Monday, Jan. 09, 1950

First Things First

As soon as a foreigner tries to master English, he runs up against the well-known anarchy of the vocabulary. A game, he learns, means a sport; but there are also game legs, big game, and being game to try. Draw is a common word: but there are drawing pictures, drawing water, drawing & quartering, and fighting to a draw. Fifteen years ago, big, black-haired Psychologist Irving Lorge of Columbia University's Teachers College decided to count the meanings of the most common English words, then try to determine which meanings a beginner should learn first.
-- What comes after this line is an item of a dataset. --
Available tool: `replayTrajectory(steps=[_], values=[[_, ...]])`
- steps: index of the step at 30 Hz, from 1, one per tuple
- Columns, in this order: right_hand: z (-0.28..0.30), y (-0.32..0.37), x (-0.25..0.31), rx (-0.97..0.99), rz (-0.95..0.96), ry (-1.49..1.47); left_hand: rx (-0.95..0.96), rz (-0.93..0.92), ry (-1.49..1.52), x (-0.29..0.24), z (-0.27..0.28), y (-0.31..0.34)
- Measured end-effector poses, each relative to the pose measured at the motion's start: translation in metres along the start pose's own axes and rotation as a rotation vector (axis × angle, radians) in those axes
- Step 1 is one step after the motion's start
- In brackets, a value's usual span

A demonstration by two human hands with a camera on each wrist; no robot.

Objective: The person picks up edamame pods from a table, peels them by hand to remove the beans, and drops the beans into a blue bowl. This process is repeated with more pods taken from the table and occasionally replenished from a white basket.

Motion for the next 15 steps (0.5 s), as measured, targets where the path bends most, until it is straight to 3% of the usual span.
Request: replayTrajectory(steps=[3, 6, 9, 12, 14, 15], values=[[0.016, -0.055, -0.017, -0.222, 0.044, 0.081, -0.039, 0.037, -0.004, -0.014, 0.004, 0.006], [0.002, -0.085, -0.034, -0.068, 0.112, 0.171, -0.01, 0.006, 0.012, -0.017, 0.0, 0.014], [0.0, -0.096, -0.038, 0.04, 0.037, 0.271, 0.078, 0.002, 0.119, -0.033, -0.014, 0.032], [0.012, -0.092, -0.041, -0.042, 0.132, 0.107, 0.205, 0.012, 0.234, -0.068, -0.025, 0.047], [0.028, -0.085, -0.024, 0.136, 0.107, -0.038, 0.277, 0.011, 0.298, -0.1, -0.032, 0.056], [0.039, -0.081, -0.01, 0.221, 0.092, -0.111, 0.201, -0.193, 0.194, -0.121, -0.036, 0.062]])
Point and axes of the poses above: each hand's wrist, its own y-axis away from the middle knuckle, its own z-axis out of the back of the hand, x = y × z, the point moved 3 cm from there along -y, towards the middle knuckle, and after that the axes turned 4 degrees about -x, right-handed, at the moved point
At the time, he was working with Columbia's late Psychologist Edward L. Thorndike, who had done quite a bit of counting himself. By combing through thousands of pages of English, Thorndike had picked out the 10,000 words most frequently used. His Teacher's Word Book revolutionized the writing of English textbooks for children and foreigners. In one book for Spaniards, Thorndike and Lorge found, the author had included such rarities as caterpillar, snail, and cocoon in Lesson Five. In a text for Italians, wrench, bellows, tongs, and plumbline appeared on Page 10. One textbook started out waving the word wen.

A Year on G. Irving Lorge wanted to go beyond his work with Thorndike. "If we merely count words," said he, "we are not counting what is being communicated --the sense." He began his own counting, personally spent more than a year working on the letter G. Under his direction, 270 other scholars, who had landed on WPA projects during the depression, began doing the same for A to Z. They churned through such works as the Encyclopaedia Britannica, the Uncle Wiggily books, Malory's Morte d'Arthur and the Girl Scout Handbook. Last week, 15 years and 5,000,000 words later, the job was done.

No Bestseller. Concentrating on 570 of the most common words, Lorge found that the simplest ones usually have the largest number of meanings. A word like open, for instance, can mean uncovered (open boat), not closed (open door), unrestricted (open to use), forthright (open in manner), or not frozen (open soil). Even little by has 41 meanings.

The word with the most meanings (800) is run and its compounds (e.g., sheep run, home run, run on a bank). Put, make, pass, stand, work--all run to the hundreds. The most commonly used noun of all is man, but it has a mere 20 meanings. All in all, Lorge figured that his hard-working 570 words have 7,000 different uses.

Lorge admits that his Semantic Count of the 570 Commonest Words is a "scholar's enterprise" ("I don't expect to hit the bestseller lists"). So far, he has printed only 49 copies, but he hopes that these, planted in libraries throughout the U.S., will help dictionary and textbook writers to begin putting first things first.